No Child Left Behind helps English learners
Op Ed
With 11 California school districts currently suing state authorities over the federal No Child Left Behind Act, the 2001 legislation has become a lightning rod in the debate over how to improve public education. The act sets bold goals for improving student achievement, but are those goals achievable?
The results are not yet in. But for one critical category of students, English language learners or ELLs, the law is clearly having a positive impact.
My organization, the Lexington Institute, has just completed the first comprehensive study analyzing the progress individual states are making toward meeting the ELL requirements of No Child Left Behind. Our study found that NCLB – while itself still a work in progress – is making a substantial difference in the education of English learners at the classroom level.
Specifically, we compared what the states with the largest populations of English learners have done to comply with NCLB, and how successful those changes have been. We found that NCLB is already leading to unprecedented improvements in how ELL students are taught in classrooms around the nation.
In measuring accountability for student academic progress, No Child Left Behind requires schools to show adequate results for all students, and also for each of a number of subgroups broken down by such factors as students’ sex, ethnicity and income level. In addition, there is another subgroup for students with limited English proficiency, which is arguably the most controversial category.

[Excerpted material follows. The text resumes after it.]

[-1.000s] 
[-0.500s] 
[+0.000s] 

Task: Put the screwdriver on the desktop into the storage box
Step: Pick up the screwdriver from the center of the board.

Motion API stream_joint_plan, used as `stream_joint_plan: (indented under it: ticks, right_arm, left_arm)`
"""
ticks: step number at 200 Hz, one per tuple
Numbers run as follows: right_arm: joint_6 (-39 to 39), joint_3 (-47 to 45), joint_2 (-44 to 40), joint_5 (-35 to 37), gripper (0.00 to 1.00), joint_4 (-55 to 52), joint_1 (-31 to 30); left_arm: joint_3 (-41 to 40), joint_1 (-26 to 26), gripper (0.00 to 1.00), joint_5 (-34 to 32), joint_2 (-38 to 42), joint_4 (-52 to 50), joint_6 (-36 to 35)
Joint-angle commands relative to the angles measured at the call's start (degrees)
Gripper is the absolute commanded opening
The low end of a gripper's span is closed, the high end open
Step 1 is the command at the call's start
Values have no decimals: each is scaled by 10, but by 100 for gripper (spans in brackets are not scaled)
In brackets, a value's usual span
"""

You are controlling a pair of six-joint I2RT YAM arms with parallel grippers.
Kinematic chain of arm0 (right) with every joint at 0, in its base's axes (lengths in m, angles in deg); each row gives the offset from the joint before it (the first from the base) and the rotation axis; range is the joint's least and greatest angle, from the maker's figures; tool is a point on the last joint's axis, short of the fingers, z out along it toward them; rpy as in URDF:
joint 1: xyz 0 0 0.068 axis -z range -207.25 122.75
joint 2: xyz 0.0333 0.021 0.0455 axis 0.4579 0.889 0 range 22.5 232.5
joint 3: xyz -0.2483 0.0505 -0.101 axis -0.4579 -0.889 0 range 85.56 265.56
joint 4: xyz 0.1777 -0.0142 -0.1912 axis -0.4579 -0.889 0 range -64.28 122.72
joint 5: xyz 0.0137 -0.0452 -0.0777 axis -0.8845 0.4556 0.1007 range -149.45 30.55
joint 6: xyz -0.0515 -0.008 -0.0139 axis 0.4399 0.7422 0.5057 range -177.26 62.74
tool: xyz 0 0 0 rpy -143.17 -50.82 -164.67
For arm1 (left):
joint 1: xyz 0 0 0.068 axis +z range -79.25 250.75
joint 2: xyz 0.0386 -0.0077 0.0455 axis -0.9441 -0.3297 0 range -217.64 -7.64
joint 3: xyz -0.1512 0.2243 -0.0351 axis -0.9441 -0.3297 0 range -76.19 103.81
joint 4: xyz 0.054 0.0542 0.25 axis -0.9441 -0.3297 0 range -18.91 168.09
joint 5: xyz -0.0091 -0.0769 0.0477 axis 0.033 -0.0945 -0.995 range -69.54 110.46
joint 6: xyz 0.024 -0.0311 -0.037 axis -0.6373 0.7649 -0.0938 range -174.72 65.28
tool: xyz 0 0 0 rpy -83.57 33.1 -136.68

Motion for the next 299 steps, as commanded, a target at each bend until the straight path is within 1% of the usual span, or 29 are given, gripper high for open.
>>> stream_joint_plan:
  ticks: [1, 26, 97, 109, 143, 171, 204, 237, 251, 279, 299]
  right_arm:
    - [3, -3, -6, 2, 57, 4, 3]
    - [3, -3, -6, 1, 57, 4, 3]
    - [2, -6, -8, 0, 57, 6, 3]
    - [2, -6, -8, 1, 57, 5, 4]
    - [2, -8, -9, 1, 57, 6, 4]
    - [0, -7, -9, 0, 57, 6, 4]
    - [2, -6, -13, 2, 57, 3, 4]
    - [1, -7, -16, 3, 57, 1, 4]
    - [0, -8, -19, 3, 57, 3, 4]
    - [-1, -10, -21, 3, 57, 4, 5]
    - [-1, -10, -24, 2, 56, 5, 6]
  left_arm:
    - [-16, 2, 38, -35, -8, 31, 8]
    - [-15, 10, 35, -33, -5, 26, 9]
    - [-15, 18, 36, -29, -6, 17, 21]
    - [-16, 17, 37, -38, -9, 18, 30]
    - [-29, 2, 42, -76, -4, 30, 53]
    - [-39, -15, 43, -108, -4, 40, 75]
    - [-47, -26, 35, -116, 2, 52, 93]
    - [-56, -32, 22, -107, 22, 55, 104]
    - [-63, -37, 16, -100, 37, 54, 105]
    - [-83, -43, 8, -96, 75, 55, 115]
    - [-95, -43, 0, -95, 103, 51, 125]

If there’s no improvement in the performance of each subgroup over a period of time, then schools risk losing substantial federal dollars. In other words, to hold educators accountable, NCLB took the historic step of linking large increases in federal education funding to requirements that schools produce adequate, or at least improving, student academic achievement in each subgroup.
As with many broad-based reform plans, aspects of NCLB certainly have not been immune from the Law of Unintended Consequences. But the strong opposition from much of the education establishment and the teacher unions to the tough accountability requirements is misguided – especially when it comes to teaching immigrant students.
We found that most states do a significantly better job measuring English fluency and tracking students’ progress toward fluency as a result of NCLB. Further, it appears that students learning English in federally funded English instruction programs are now making significantly more progress than before NCLB was passed.
In some ways, California already has a big head start on most states. As the first state to adopt a single statewide English proficiency test, California is better positioned to meet NCLB requirements.
Unfortunately, many of those who would alter No Child Left Behind are in danger of making the legislation much worse in ways that would be especially harmful to the neediest children. Those who have proposed changing NCLB for the most part follow the lead of the National Education Association, which would completely remove English language learners from the existing accountability system.
This would be an educational disaster for a number of reasons. It would create incentives for schools to segregate English-learning children into “nonaccountable” categories and simply leave them there, outside the pale of English competence, until they eventually drop out of school.
Our English-learning students deserve better, and as the size of that population continues to grow dramatically in many school districts, NCLB has shown that it is starting to make a real difference for them. This is no time to reverse direction, just because entrenched interests are unwilling or unable to produce results.
Don Soifer is an education analyst with the Lexington Institute, which recently published “Making Uneven Strides: State Standards for Achieving English Language Proficiency Under the No Child Left Behind Act.”